START GIVEN INFORMATION
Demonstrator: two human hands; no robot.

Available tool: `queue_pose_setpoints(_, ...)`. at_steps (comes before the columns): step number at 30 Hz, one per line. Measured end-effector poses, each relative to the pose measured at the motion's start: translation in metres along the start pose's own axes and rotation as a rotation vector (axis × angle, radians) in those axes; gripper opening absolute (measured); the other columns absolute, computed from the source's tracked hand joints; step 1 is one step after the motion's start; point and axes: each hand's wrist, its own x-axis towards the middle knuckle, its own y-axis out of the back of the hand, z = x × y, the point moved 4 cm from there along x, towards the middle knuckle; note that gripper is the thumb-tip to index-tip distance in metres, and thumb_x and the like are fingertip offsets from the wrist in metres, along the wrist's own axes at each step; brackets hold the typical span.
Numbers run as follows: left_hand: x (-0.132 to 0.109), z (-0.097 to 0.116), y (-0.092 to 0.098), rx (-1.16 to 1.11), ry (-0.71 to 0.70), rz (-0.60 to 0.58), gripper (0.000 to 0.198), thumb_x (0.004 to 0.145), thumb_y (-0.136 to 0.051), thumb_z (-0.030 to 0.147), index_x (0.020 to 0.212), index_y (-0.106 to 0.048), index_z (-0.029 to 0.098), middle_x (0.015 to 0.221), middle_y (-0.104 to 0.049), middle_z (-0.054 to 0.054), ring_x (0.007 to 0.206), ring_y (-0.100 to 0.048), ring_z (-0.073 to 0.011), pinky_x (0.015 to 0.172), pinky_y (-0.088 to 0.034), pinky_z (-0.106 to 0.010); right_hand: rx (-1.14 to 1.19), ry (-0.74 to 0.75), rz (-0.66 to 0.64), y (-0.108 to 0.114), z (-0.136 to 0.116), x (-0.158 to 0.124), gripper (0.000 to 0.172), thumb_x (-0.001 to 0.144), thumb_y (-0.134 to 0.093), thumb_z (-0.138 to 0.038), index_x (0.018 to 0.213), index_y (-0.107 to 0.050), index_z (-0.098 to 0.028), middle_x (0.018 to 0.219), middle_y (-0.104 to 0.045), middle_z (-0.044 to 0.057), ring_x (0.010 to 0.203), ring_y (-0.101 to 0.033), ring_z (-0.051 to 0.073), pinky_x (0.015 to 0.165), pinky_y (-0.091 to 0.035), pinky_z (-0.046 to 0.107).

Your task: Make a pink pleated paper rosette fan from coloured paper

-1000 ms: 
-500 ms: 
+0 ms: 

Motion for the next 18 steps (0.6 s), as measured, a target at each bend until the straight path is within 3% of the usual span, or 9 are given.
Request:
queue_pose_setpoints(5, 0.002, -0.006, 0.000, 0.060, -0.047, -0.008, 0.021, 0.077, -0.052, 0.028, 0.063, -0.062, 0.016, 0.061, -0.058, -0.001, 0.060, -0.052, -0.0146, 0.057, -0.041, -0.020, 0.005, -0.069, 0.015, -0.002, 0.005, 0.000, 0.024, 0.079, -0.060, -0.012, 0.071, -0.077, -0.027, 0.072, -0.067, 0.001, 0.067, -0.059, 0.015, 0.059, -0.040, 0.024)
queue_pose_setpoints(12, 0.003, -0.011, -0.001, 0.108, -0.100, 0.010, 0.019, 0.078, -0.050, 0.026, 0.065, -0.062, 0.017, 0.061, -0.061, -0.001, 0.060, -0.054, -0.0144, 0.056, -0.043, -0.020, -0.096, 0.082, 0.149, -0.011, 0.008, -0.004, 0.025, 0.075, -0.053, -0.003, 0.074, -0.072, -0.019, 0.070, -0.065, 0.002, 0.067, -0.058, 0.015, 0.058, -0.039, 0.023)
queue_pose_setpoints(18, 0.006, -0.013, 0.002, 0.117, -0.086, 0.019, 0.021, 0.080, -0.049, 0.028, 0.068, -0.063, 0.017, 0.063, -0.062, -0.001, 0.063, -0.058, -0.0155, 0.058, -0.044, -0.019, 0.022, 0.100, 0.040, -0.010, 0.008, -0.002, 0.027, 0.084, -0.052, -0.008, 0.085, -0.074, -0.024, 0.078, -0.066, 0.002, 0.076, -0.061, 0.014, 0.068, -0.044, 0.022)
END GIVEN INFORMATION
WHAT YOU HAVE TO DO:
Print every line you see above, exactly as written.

RESULT:
Demonstrator: two human hands; no robot.

Available tool: `queue_pose_setpoints(_, ...)`. at_steps (comes before the columns): step number at 30 Hz, one per line. Measured end-effector poses, each relative to the pose measured at the motion's start: translation in metres along the start pose's own axes and rotation as a rotation vector (axis × angle, radians) in those axes; gripper opening absolute (measured); the other columns absolute, computed from the source's tracked hand joints; step 1 is one step after the motion's start; point and axes: each hand's wrist, its own x-axis towards the middle knuckle, its own y-axis out of the back of the hand, z = x × y, the point moved 4 cm from there along x, towards the middle knuckle; note that gripper is the thumb-tip to index-tip distance in metres, and thumb_x and the like are fingertip offsets from the wrist in metres, along the wrist's own axes at each step; brackets hold the typical span.
Numbers run as follows: left_hand: x (-0.132 to 0.109), z (-0.097 to 0.116), y (-0.092 to 0.098), rx (-1.16 to 1.11), ry (-0.71 to 0.70), rz (-0.60 to 0.58), gripper (0.000 to 0.198), thumb_x (0.004 to 0.145), thumb_y (-0.136 to 0.051), thumb_z (-0.030 to 0.147), index_x (0.020 to 0.212), index_y (-0.106 to 0.048), index_z (-0.029 to 0.098), middle_x (0.015 to 0.221), middle_y (-0.104 to 0.049), middle_z (-0.054 to 0.054), ring_x (0.007 to 0.206), ring_y (-0.100 to 0.048), ring_z (-0.073 to 0.011), pinky_x (0.015 to 0.172), pinky_y (-0.088 to 0.034), pinky_z (-0.106 to 0.010); right_hand: rx (-1.14 to 1.19), ry (-0.74 to 0.75), rz (-0.66 to 0.64), y (-0.108 to 0.114), z (-0.136 to 0.116), x (-0.158 to 0.124), gripper (0.000 to 0.172), thumb_x (-0.001 to 0.144), thumb_y (-0.134 to 0.093), thumb_z (-0.138 to 0.038), index_x (0.018 to 0.213), index_y (-0.107 to 0.050), index_z (-0.098 to 0.028), middle_x (0.018 to 0.219), middle_y (-0.104 to 0.045), middle_z (-0.044 to 0.057), ring_x (0.010 to 0.203), ring_y (-0.101 to 0.033), ring_z (-0.051 to 0.073), pinky_x (0.015 to 0.165), pinky_y (-0.091 to 0.035), pinky_z (-0.046 to 0.107).

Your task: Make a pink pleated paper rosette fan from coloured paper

-1000 ms: 
-500 ms: 
+0 ms: 

Motion for the next 18 steps (0.6 s), as measured, a target at each bend until the straight path is within 3% of the usual span, or 9 are given.
Request:
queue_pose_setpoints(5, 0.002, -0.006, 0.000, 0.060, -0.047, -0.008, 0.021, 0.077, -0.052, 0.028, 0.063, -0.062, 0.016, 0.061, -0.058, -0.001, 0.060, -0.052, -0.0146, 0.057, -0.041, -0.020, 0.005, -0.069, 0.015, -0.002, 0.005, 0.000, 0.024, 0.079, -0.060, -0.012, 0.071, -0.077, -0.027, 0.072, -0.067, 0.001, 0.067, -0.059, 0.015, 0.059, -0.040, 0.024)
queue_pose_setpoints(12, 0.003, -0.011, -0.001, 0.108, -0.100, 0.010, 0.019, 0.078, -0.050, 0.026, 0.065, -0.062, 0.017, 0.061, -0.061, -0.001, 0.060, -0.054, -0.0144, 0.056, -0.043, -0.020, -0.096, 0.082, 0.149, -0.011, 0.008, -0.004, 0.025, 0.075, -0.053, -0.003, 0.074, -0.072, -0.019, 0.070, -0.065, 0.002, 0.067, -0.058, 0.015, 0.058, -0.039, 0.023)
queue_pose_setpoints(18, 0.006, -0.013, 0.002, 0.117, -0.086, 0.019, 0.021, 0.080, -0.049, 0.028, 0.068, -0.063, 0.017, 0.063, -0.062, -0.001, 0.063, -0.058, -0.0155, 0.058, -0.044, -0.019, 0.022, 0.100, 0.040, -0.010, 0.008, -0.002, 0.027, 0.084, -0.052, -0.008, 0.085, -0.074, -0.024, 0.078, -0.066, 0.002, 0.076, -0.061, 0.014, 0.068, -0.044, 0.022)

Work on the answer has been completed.